Kaboom est la dernière hallucination cinématographique de Gregg Araki, un de ces réalisateurs élevés au rang de demi-dieux par des cinéphiles en manque de sensations. Enfin c’est ce que je crois ! Je n’ai pas vu ses films à part ce fameux Kaboom, disponible depuis cette semaine en DVD et blu-ray, mais ce film a tout pour plaire et déplaire.

L’histoire est pour ainsi dire simple : un jeune, Smith, se définit comme un « non-déclaré » sexuel. Son colocataire, Thor, un grand blond hétéro, le fait fantasmer. Son amie Stella, lesbienne assumée, est sa bonne conscience. Smith a un rêve récurrent dans lequel il voit deux filles qu’il va bientôt croiser dans la réalité. Il rencontre London, petite blonde délurée qui va lui ouvrir l’esprit.

Raconté comme ça, le film a tout l’air d’être un teen movie un peu déjà-vu. Mais là où ça se complique c’est que Gregg Araki est derrière la caméra. Attendez-vous donc à un film un peu plus barré.
Et je m’attendais à mieux. C’est totalement barré certes, mais ça sonne creux. Faire du bon gros délire est un art en soi mais encore faut-il que ce bordel ait une quelconque résonance dans l’esprit du spectateur. Ici, le second degré est totalement absent, ce qui plombe pour beaucoup l’ambiance du film car au gré des scènes plus ou moins décalées, le film perd de sa force.
Finalement, le fil rouge du film se dessine peu à peu et se révèle inintéressant : une fille a disparu.
C’est seulement au détour d’une scène vers la fin du film que l’histoire prend presque du sens.

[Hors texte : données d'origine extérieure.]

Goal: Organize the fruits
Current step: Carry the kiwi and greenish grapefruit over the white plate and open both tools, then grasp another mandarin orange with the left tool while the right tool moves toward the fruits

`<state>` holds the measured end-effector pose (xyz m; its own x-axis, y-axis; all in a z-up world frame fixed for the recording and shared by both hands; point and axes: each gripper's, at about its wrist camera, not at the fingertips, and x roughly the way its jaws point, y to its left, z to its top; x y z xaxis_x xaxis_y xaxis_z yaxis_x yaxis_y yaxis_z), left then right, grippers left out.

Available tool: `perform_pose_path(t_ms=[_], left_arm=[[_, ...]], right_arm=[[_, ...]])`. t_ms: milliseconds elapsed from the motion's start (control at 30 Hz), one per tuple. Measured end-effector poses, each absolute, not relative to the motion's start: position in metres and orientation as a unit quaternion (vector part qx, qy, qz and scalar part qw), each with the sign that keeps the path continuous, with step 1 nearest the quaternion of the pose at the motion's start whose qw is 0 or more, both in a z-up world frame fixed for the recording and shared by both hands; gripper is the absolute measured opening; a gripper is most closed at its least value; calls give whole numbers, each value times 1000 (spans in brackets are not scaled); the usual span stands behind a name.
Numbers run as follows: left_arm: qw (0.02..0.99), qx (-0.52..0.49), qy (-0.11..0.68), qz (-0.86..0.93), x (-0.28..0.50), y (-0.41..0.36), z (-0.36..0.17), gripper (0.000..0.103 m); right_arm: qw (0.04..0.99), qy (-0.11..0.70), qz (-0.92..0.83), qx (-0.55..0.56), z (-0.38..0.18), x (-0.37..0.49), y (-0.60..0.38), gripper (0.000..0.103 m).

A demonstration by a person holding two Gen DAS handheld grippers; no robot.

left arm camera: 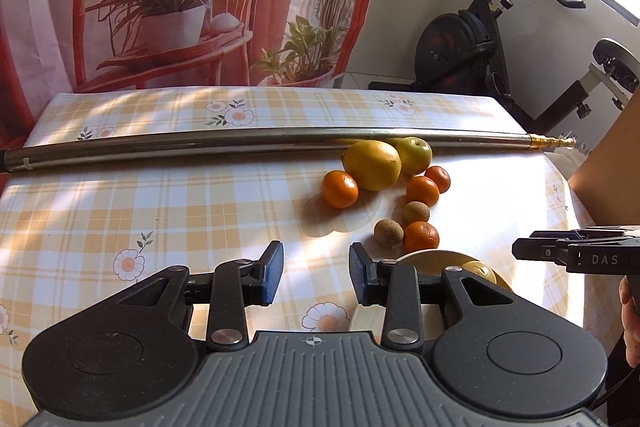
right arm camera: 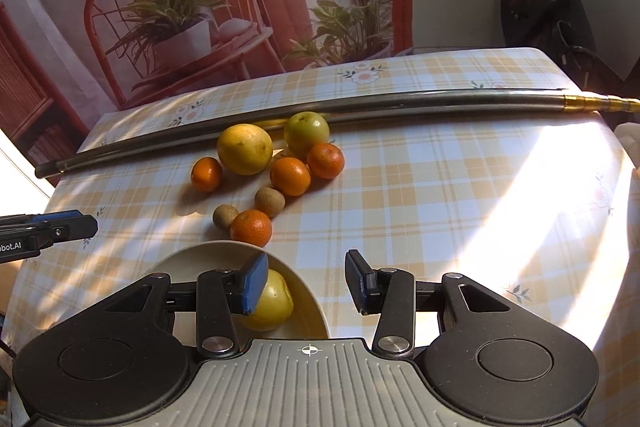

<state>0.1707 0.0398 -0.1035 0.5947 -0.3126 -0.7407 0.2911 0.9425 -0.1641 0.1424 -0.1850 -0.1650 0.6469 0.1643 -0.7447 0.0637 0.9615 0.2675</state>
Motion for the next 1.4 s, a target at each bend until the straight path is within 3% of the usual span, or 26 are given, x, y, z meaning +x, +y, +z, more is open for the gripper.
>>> perform_pose_path(t_ms=[467,967,1400], left_arm=[[912,-5,382,-151,203,50,-78,38],[886,21,401,-233,235,-19,-142,38],[883,43,417,-212,264,-35,-162,38]], right_arm=[[910,395,14,127,-155,161,-196,40],[905,406,3,125,-166,178,-211,40],[899,416,2,133,-178,191,-218,40]])
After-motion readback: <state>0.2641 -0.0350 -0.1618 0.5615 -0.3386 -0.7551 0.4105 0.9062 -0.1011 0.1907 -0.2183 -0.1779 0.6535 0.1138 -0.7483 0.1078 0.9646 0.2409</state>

Une ambiance de fin du monde règne vraiment quand Oliver et Le Messie racontent toute l’histoire derrière leurs mésaventures : le père de Smith n’est pas mort, il est chef d’une secte, le Nouvel Ordre et va faire péter la planète. London est la demi-soeur de Smith. Smith, lui, est l’élu. Seulement voilà, on n’y croit déjà plus.
Vous le voyez, ça part totalement dans une direction différente. IMDB a raison quand il résume le film en commençant par « a sci-fi story… » car pris comme ça, on pouvait excuser les dérives du scénario.

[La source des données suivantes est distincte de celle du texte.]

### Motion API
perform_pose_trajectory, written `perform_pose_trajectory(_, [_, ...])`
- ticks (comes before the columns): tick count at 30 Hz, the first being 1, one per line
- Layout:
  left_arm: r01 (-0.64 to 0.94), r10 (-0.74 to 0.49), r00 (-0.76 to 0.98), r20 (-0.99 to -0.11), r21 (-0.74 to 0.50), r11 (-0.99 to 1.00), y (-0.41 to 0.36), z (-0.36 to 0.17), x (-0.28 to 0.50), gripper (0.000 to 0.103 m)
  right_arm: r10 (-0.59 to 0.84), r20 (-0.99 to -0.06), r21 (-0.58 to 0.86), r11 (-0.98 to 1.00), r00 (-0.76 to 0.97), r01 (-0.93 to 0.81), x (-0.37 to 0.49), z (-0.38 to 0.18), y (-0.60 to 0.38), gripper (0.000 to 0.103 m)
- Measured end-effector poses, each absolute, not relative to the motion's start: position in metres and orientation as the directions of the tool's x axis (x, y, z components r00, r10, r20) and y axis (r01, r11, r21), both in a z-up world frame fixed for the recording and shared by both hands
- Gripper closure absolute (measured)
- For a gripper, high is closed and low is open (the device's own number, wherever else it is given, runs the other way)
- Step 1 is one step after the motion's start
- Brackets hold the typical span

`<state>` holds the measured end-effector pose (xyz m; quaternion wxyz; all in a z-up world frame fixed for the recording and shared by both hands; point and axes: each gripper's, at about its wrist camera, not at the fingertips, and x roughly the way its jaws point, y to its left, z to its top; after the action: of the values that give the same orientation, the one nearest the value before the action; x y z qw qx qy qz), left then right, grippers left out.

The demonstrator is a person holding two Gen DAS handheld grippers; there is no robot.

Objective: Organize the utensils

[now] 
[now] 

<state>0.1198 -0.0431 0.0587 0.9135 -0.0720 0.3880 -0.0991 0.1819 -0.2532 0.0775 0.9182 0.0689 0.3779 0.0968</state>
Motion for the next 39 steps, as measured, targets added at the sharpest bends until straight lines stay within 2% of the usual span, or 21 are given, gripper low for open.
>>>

Du côté réalisation, Araki frôle la mauvaise note au niveau des deux seules scènes rythmées (l’attaque de Lorelei et la poursuite en voiture). Même l’image de fin a été volontairement bâclée et rendue ridicule, c’est la seule scène où le second degré pointe son nez.
Le reste est très contrasté avec des couleurs vives et des noirs profonds, cependant aucun éclair de génie ne vient ponctuer le métrage. Là où Cashback ou Les Lois de l’attraction prenaient du sens avec des trouvailles de mise en scène, Kaboom n’a aucune fulgurance.

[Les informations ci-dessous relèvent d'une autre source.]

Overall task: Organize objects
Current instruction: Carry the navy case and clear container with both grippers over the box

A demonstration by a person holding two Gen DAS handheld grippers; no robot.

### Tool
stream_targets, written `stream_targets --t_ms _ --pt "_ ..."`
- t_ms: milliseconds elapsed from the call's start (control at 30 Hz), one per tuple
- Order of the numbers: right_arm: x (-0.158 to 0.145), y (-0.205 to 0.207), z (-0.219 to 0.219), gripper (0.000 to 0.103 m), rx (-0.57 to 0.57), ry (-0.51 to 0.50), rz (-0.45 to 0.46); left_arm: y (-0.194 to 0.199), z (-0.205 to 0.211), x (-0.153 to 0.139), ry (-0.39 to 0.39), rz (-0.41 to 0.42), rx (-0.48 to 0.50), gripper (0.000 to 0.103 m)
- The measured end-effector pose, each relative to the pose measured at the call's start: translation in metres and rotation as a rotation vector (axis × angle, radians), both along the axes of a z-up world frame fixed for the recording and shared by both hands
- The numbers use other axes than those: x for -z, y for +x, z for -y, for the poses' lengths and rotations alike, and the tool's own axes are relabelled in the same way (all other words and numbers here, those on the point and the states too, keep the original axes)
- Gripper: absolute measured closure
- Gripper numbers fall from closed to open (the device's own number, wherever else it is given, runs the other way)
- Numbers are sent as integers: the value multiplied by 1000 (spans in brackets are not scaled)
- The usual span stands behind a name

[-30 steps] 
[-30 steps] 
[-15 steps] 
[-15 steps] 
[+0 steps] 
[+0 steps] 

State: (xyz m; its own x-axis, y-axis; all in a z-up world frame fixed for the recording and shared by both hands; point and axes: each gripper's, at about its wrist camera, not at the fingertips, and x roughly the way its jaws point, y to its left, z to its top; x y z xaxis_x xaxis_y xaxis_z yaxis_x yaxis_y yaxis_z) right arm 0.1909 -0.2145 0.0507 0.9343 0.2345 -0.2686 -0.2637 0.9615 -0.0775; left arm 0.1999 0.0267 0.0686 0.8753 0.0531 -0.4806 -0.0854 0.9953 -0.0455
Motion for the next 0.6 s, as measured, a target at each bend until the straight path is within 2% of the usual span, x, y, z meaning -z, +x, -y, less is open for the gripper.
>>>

En somme, ça n’a ni queue (oh, un petit peu quand-même), ni tête et comme du Richard Kelly, on oublie ce côté sans intérêt et on tire le film vers des sommets incompréhensibles. Le peu d’humour et le ton complexé rendent le film hermétique à ceux qui n’y croyaient déjà pas beaucoup. On se croirait presque devant l’enfant illégitime de Les Lois de l’attraction et de Eh Mec, elle est où ma caisse, tellement le côté fin du monde, arrivée d’éléments surnaturels, amène le film vers un délirium certain mais sans second degré, hélas. Le cast est très sympathique, la jolie française Roxane Mesquida,  Thomas « on connaît sa tête, mais il a joué dans quoi ? » Dekker ou encore la pétillante Juno Temple sont la principale attraction de cet ovni aux critiques unanimes (« chef d’oeuvre » et j’en passe)

Regardez-le si vous avez aimé les autres films d’Araki. Et inversement.